Task description.
Copy exactly the lines of the data below that run from the line holding "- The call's" through the line holding "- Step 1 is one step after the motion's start", both ends included.

Material provided section start

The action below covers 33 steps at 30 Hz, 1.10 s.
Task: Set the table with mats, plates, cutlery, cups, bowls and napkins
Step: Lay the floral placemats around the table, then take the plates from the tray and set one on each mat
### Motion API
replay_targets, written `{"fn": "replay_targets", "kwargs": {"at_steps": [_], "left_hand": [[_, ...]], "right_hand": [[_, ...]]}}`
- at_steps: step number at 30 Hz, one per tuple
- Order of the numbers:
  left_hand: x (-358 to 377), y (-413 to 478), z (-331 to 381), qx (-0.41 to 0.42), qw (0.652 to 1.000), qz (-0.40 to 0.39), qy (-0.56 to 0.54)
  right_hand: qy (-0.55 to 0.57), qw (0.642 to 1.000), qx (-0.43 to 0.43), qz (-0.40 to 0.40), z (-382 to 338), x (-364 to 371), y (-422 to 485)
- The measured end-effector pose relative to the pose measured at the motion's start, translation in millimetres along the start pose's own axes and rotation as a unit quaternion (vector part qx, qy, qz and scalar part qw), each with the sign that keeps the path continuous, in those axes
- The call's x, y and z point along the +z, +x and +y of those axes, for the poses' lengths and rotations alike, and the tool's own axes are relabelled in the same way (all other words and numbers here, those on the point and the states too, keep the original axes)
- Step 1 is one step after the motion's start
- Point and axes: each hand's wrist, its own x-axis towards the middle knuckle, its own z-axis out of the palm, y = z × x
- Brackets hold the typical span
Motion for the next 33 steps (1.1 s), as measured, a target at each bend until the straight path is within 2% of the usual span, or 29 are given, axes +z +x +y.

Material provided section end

Reply to the task.
- The call's x, y and z point along the +z, +x and +y of those axes, for the poses' lengths and rotations alike, and the tool's own axes are relabelled in the same way (all other words and numbers here, those on the point and the states too, keep the original axes)
- Step 1 is one step after the motion's start

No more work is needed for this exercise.